Он мог лишь дожидаться решения капитана Эвклидеса Ботейро. И потому не сумел сдержать вздоха облегчения, когда на следующий вечер рулевому приказали отменить курс на запад-юго-запад и направить судно следом за стаей альбатросов, которые весь день провели в открытом море, охотясь на рыбу, и теперь возвращались на побережье к своим гнездам.
"Он боится, - подумал Сьенфуэгос. - Несмотря на то, что матросы часами качают воду, корабль оседает все глубже и глубже, и он боится..."
Как слишком часто бывает, португалец не нашел лучшего выхода для своих страхов, как увеличить и без того предельную жестокость. Несчастному юнге, подающему ему в тот вечер ужин, не повезло - он споткнулся и упал прямо на раздутое больное яйцо, и капитан так громко завопил от боли, что крик разнесся до самых глубин трюма, и португалец тут же воткнул вилку мальчишке в глаз.
Потом он пнул юнгу ногой, и тот скатился по кормовому трапу, а капитан тем временем угрожал отрезать голову любому, кто решит помочь несчастному, воющему от боли парнишке.
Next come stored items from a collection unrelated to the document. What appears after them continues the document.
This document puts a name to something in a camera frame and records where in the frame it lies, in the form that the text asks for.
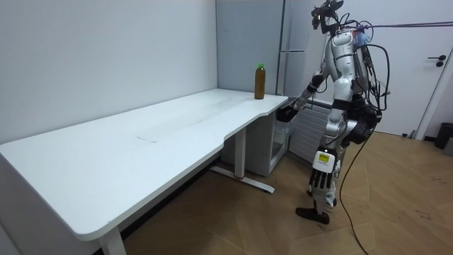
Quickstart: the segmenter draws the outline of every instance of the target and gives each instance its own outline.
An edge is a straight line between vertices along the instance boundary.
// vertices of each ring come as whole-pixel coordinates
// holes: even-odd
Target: black bin
[[[434,146],[439,149],[444,149],[447,146],[448,140],[453,136],[453,123],[442,123],[439,133],[434,142]]]

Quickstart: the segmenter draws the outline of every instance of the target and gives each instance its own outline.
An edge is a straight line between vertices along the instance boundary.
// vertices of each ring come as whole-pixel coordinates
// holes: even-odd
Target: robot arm
[[[313,94],[316,93],[320,85],[327,79],[328,76],[329,72],[326,66],[326,61],[324,60],[321,64],[321,69],[313,75],[310,84],[306,87],[304,92],[302,92],[302,95],[290,106],[277,111],[277,119],[284,123],[290,122],[300,110],[304,109],[306,103],[313,96]]]

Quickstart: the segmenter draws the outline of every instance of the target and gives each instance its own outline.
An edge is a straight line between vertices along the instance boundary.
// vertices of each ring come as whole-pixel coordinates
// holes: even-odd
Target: desk leg
[[[211,170],[223,174],[225,176],[234,178],[238,181],[242,181],[249,185],[255,186],[256,188],[260,188],[266,192],[274,193],[275,189],[267,184],[252,180],[250,178],[244,177],[246,172],[246,127],[239,130],[235,134],[236,137],[236,145],[235,145],[235,152],[234,152],[234,174],[228,170],[220,168],[218,166],[211,167]]]
[[[118,227],[99,238],[104,255],[126,255],[125,246],[122,243]]]

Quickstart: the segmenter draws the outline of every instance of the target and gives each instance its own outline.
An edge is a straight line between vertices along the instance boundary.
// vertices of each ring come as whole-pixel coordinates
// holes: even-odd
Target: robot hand
[[[296,115],[299,113],[299,110],[296,109],[294,106],[296,105],[298,100],[299,100],[299,98],[296,99],[294,102],[292,102],[287,107],[278,109],[277,110],[277,120],[281,121],[283,123],[288,123],[294,117],[296,117]]]

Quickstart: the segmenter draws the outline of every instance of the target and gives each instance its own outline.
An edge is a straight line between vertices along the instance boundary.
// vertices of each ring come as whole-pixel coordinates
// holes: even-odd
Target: black cable
[[[373,45],[373,44],[362,45],[362,46],[358,47],[358,48],[356,49],[356,51],[359,50],[359,49],[361,49],[361,48],[363,48],[363,47],[377,47],[377,48],[383,50],[384,53],[385,53],[386,60],[387,60],[387,80],[386,80],[386,86],[385,86],[385,92],[384,92],[384,94],[381,94],[381,93],[380,93],[380,88],[379,88],[378,93],[375,95],[375,99],[376,99],[376,101],[377,101],[377,106],[375,106],[375,105],[370,101],[370,99],[369,99],[370,91],[365,92],[364,88],[360,85],[360,83],[359,83],[358,80],[356,79],[357,84],[359,85],[359,87],[365,92],[365,97],[367,98],[368,104],[370,104],[370,105],[371,105],[373,108],[375,108],[376,110],[385,111],[385,110],[387,109],[387,95],[388,95],[388,92],[389,92],[389,83],[390,83],[390,58],[389,58],[389,53],[387,52],[387,50],[386,50],[384,47],[382,47],[382,46],[380,46],[380,45]],[[376,83],[376,86],[378,86],[378,84],[379,84],[379,86],[380,86],[380,82],[379,82],[379,83],[377,82],[376,72],[375,72],[375,70],[374,70],[374,67],[372,68],[372,72],[373,72],[373,75],[374,75],[374,81],[375,81],[375,83]],[[384,97],[384,108],[381,108],[381,106],[380,106],[380,104],[381,104],[381,103],[380,103],[380,98],[381,98],[381,97]]]
[[[326,78],[326,80],[325,80],[325,82],[326,82],[326,87],[324,88],[324,90],[323,90],[323,91],[318,91],[318,90],[316,90],[316,92],[317,92],[318,94],[322,94],[322,93],[324,93],[324,92],[327,91],[327,78]]]
[[[346,13],[346,14],[344,14],[343,16],[341,16],[341,18],[340,18],[340,24],[343,22],[343,18],[344,18],[346,15],[348,15],[348,16],[346,17],[345,23],[348,22],[348,19],[349,19],[349,17],[351,16],[351,13]]]
[[[369,21],[360,21],[359,26],[362,25],[362,23],[367,23],[369,27],[371,28],[371,38],[369,39],[369,43],[373,41],[374,38],[374,28],[373,25]]]
[[[346,207],[345,207],[345,205],[343,204],[343,198],[342,198],[341,195],[343,194],[343,186],[344,186],[344,184],[345,184],[346,177],[348,177],[349,171],[351,170],[351,167],[353,166],[355,160],[356,160],[357,157],[359,156],[359,154],[360,154],[360,152],[362,151],[363,147],[367,144],[368,140],[369,140],[370,137],[373,135],[375,129],[376,129],[376,128],[373,128],[373,130],[371,131],[371,135],[369,135],[369,137],[365,140],[365,142],[362,144],[361,148],[359,149],[359,151],[358,151],[357,154],[355,155],[354,159],[352,160],[351,164],[350,164],[349,167],[348,167],[348,170],[346,171],[346,174],[345,174],[345,177],[343,178],[343,181],[341,181],[341,187],[340,187],[340,203],[341,203],[341,206],[343,206],[343,209],[345,210],[346,215],[348,216],[348,219],[349,219],[349,222],[350,222],[351,228],[352,228],[352,233],[354,234],[355,241],[357,241],[357,244],[359,244],[360,248],[362,249],[362,251],[363,251],[366,255],[369,255],[369,254],[368,254],[368,252],[365,250],[365,248],[363,248],[362,243],[360,243],[360,240],[359,240],[359,238],[357,237],[357,234],[355,233],[354,224],[352,223],[351,216],[349,216],[348,210],[346,210]]]
[[[330,142],[326,143],[326,146],[329,146],[329,145],[333,144],[335,141],[338,141],[338,139],[340,139],[346,133],[346,131],[348,131],[348,127],[345,127],[345,130],[341,133],[341,135],[337,136]]]

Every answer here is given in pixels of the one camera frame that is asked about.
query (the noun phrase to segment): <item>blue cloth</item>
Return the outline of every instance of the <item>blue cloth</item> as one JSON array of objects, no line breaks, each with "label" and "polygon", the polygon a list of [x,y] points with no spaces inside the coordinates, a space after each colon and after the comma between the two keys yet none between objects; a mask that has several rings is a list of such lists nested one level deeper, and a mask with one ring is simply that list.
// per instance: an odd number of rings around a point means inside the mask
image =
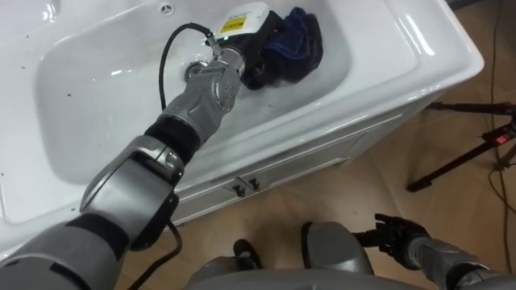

Тристану Мадейре и Угольку пришлось держать Сьенфуэгоса, чтобы он не попался под руку гнусному толстяку, ведь в эти мгновения разум капитана застилала глухая ярость, он и впрямь без колебаний снес бы голову любому, кто бы осмелился приблизиться.
- Не трогай его! - взмолилась негритянка. - Ты все равно не сможешь вернуть Жаирсиньо глаз и добьешься лишь того, что жирдяй тебя убьет.
Канарцу пришлось приложить все силы, чтобы восстановить спокойствие, а когда ему это удалось, он внимательно оглядел ненавистную фигуру, сидящую в огромном кресле.
И тогда он понял, что капитан Эвклидес Ботейро хотел вывести его из себя - его или любого другого члена команды - в поисках зарождающегося бунта, который даст ему предлог наказать всех моряков "Сан-Бенто".
Страх в гораздо больше степени, чем ветер, гнал этот дьявольский корабль вперед, и сейчас страх, который внушал всем этот человек, объединился со страхом, который чувствовал он сам, столкнувшись с тем, что его империя ужаса может рухнуть.
Величайшее достижение завшивленного португальца заключалось в том, что он сумел превратить море, символ свободы, в огромную тюрьму, из которой никто не мечтал выбраться. И сейчас, столкнувшись со срочной необходимостью вытащить свою хрупкую крепость на песок, он ощущал чудовищную неуверенность, поскольку понимал, что едва ли может рассчитывать на верность даже четырех офицеров.
И потому, когда вечером впередсмотрящий объявил, что видит на юге низкую береговую линию, никого не удивило, что капитан тут же послал за помощником и велел без лишних слов:
- Приготовь кандалы. Они нам понадобятся.
- И кого вы собираетесь заковать?
- Всех испанцев, негритянку, Намору, Феррейру, старшего рулевого и юнг. Остальные уже старики или слишком трусливы, чтобы решиться на бунт. И помни... если что - я вешаю без всяких разговоров.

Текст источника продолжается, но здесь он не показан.